The greenhouse effect is a warming process that balances Earth's cooling processes. During this process sunlight passes through Earth's atmosphere as short wave radiation. Some of the radiation is absorbed by the planet's surface. As Earth's surface is heated, it emits long wave radiation toward the atmosphere where it is absorbed by certain gases called greenhouse gases. These gases include carbon dioxide (CO2), chlorofluorocarbons (CFCs), methane (CH4), nitrous oxide (N2O), tropospheric ozone (O3), and water vapor (H2O [g]). Each molecule of greenhouse gas becomes energized by the long wave radiation. The energized molecules of gas then emit heat energy in all directions. By emitting heat energy toward Earth, greenhouse gases increase Earth's temperature. Note that the warming mechanism for the greenhouse effect is NOT exactly the same as the warming mechanism of greenhouse walls. While greenhouse gases absorb long wave radiation, then emit heat energy in all directions, greenhouse walls physically trap heat inside of greenhouses and prevent it from escaping to the atmosphere.
The greenhouse effect is a natural occurrence that maintains Earth's average temperature at approximately 60 degrees Fahrenheit. It is a necessary phenomenon that keeps all of Earth's heat from escaping to the outer atmosphere. Without it temperatures would be much lower than they are now, and the existence of life as we know it on this planet would not be possible. However, increasing greenhouse gases in Earth's atmosphere could increase the greenhouse effect. This could result in an increase in mean global temperatures as well as changes in precipitation patterns.

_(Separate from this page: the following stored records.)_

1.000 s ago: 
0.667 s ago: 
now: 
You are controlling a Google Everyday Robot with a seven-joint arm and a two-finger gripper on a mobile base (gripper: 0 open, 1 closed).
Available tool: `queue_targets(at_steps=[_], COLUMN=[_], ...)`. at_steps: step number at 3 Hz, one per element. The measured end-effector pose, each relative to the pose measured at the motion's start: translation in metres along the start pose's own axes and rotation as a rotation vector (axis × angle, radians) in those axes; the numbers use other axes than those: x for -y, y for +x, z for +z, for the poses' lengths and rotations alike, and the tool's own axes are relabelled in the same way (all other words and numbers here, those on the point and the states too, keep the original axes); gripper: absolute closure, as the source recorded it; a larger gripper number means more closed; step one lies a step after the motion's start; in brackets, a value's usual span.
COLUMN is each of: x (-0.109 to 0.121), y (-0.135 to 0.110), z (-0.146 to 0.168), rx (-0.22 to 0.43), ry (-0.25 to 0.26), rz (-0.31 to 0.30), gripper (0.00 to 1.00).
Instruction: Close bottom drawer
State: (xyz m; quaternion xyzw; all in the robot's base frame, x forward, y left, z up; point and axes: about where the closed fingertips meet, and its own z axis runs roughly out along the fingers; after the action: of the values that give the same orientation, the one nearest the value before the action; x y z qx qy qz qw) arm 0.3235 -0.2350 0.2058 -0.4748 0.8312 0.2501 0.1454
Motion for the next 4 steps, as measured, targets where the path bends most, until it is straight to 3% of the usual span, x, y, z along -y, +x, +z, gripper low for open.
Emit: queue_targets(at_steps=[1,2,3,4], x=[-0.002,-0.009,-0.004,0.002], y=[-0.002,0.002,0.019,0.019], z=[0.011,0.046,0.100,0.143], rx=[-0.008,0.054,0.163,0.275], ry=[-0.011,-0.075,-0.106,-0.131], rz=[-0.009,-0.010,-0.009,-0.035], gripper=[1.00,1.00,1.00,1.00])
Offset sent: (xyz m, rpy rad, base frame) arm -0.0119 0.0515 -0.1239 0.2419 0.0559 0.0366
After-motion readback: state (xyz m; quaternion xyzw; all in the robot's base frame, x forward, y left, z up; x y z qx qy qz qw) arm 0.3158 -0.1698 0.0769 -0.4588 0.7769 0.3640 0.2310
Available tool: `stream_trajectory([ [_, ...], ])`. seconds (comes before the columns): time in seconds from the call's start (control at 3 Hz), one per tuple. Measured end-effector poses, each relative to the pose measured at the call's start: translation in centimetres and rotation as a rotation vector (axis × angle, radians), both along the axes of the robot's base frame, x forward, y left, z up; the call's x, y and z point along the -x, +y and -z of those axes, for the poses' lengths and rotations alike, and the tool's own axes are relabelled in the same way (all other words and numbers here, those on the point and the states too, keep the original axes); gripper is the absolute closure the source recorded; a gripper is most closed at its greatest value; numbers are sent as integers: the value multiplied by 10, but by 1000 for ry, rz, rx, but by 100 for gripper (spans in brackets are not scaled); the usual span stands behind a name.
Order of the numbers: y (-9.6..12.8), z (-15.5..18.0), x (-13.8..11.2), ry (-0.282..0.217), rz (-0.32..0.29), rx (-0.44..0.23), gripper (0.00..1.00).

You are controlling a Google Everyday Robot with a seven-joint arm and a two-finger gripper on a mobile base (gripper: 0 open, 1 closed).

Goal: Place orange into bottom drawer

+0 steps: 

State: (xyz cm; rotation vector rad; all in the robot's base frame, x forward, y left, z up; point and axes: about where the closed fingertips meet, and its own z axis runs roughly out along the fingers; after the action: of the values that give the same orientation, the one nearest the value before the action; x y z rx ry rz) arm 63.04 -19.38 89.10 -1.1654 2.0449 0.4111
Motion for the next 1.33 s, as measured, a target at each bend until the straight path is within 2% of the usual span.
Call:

When weather patterns for an area, influenced by temperature, change in one direction over long periods of time, they can result in a net climate change for that area. The key concept in climate change is time. Natural changes in climate usually occur over such long periods of time that they are often not noticed within several human lifetimes. This gradual nature of the changes in climate enables plants, animals, and microorganisms on Earth to evolve and adapt to the new temperatures, precipitation patterns, etc.
The real threat of climate change lies in how rapidly the change occurs. Scientists are in agreement that global temperatures have increased about 0.8 degrees Celsius since 1900. These temperature changes are depicted in the graph of global land-ocean temperatures shown below from NASA’s GIS Surface Temperature Analysis. The graph show that increases in mean global temperature have occurred recently at greater rates. Further evidence suggests that future increases in mean global temperature may occur at a rate of 0.4 degrees Fahrenheit (0.2 degrees Celsius) each decade.
Image description: This graph illustrates the change in global surface temperature relative to 1951-1980 average temperatures. Global surface temperatures in 2012 were the ninth warmest on record. (Source: NASA/GISS) The gray error bars represent the uncertainty on measurements. This research is broadly consistent with similar constructions prepared by the Climatic Research Unit and the National Atmospheric and Oceanic Administration.
The geological record–the physical evidence of the results of processes that have occurred on Earth since it was formed–provides evidence of climate changes similar in magnitude to those in the maps above. This means during the history of Earth, there have been changes in global temperatures similar in size to these changes. However, the past changes occurred at much slower rates, so they were spread out over long periods of time. The slow rate of change allowed most species enough time to adapt to the new climate. The current and predicted rates of temperature change, on the other hand, may be harmful to ecosystems because these rates of temperature change are much faster than those of Earth's past. Many species of plants, animals, and microorganisms may not have enough time to adapt to the new climate. These organisms may become extinct.